One of Larry Bell's elegant smoked-glass cubes is on view here, too, along with James Lee Byars's "Scroll" on which he has painted an abstract black shape, perhaps to evoke a void, and not unlike Richard Artschwager's "blps" — flat black vinyl lozenges stuck like graffiti on various walls and doors of the institute.

But you get the point. What all these works have to do with one another is vague at best, never mind what they may have to do with, say, Allan Sekula's tedious slide show of protesters at the World Trade Organization meeting in Seattle in 1999, another inclusion. These are all works about something, but different things, certainly not the same nothing.

Still, I said I was glad to have come across the show, and it was not just because I liked a few works here and there. It was because this show suggests a cheering thought, which may seem like an odd remark to make about a muddle about nothing, except that, as Emily Dickinson put it, sometimes saying nothing "says the most."

This is a fundamental lesson of Minimalism, whose intersection with Conceptualism and other radical 1960's movements like Fluxus is the true, poorly articulated heart of this exhibition. What all those movements shared, and what keeps them current, was the idea that in art, as in life, no is often the first constructive step toward yes.

Even Klein's anarchic stunt was an upbeat idea, his void, you might say, a metaphor for the positive space of our own consciousness. From a certain perspective, all art is already implicitly a state of mind. Once you encounter it, what do you take away except a memory? This is the case with a painting as much as it is with a concert or a play. And memory is thought, a mental seed planted by an artist, which is reproduced in as many different variations as the number of people in whom the memory exists. Good art proliferates widely in the minds of people who encounter it. After the effects of the dye wore off, Klein, a mischief-maker, clearly left his mark in the imagination of visitors.

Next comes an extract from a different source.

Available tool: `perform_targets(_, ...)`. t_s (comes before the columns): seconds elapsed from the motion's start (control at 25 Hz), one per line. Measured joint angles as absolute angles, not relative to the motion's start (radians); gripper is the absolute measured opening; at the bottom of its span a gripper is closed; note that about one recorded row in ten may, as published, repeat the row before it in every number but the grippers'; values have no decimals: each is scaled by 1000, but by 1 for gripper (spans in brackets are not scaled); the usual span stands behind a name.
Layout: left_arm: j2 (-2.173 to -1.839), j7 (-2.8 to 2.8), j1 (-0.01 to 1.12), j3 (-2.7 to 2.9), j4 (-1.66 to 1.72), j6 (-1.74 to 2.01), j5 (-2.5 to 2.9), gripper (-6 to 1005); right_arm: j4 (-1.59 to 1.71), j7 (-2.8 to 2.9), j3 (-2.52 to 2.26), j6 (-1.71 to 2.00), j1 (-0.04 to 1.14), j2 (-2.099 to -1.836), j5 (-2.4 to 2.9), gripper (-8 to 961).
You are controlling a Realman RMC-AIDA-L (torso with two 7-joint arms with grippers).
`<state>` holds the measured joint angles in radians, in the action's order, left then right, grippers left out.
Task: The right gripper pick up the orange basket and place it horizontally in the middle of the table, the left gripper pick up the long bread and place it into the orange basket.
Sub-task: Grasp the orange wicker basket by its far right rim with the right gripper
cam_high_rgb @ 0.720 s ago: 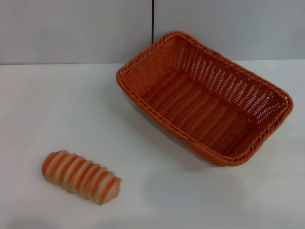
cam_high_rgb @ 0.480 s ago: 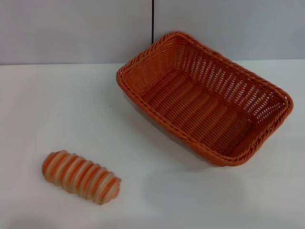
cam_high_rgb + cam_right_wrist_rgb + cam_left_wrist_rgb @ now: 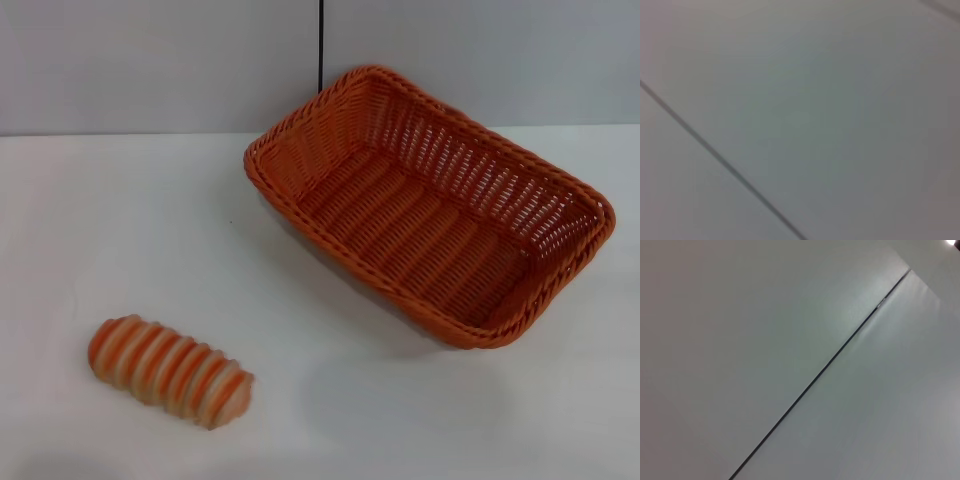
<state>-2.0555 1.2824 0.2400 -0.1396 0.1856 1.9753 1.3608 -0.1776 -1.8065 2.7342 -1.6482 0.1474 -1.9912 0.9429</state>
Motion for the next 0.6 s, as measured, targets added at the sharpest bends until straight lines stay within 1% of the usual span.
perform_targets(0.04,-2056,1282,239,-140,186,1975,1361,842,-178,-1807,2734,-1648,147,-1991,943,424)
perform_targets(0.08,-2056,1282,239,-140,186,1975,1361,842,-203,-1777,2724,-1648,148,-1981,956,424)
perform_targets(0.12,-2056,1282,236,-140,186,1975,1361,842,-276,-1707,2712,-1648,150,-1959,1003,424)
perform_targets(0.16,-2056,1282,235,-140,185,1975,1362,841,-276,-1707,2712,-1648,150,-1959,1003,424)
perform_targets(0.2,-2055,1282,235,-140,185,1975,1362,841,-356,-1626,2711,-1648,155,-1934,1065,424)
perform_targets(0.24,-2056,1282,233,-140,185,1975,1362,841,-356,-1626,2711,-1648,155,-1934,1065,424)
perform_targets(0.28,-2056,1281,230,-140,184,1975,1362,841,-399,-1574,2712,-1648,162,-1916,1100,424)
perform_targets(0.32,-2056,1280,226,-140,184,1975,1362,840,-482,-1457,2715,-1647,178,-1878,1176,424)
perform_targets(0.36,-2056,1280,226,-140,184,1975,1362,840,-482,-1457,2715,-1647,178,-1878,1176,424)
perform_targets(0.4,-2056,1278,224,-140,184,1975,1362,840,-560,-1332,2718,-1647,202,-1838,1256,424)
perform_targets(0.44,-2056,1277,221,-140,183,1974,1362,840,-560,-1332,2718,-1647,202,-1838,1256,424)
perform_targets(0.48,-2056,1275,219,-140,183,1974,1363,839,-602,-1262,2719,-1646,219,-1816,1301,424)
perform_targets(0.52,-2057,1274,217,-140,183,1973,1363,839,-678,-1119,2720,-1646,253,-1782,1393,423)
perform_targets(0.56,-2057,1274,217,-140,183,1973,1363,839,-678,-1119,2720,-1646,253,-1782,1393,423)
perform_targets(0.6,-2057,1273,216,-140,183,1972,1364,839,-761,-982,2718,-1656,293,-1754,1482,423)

One of them yelled to him from the door of the show, "I'll be back when this void is full."

Klein called back. "When it's full you won't be able to come in."

The Big Nothing
Institute of Contemporary Art
University of Pennsylvania,
Philadelphia, Pennsylvania
May 1 - August 1, 2004
Co-curated by ICA Senior Curator Ingrid Schaffner,
Associate Curator Bennett Simpson,
and Whitney-Lauder Fellow Tanya Leighton.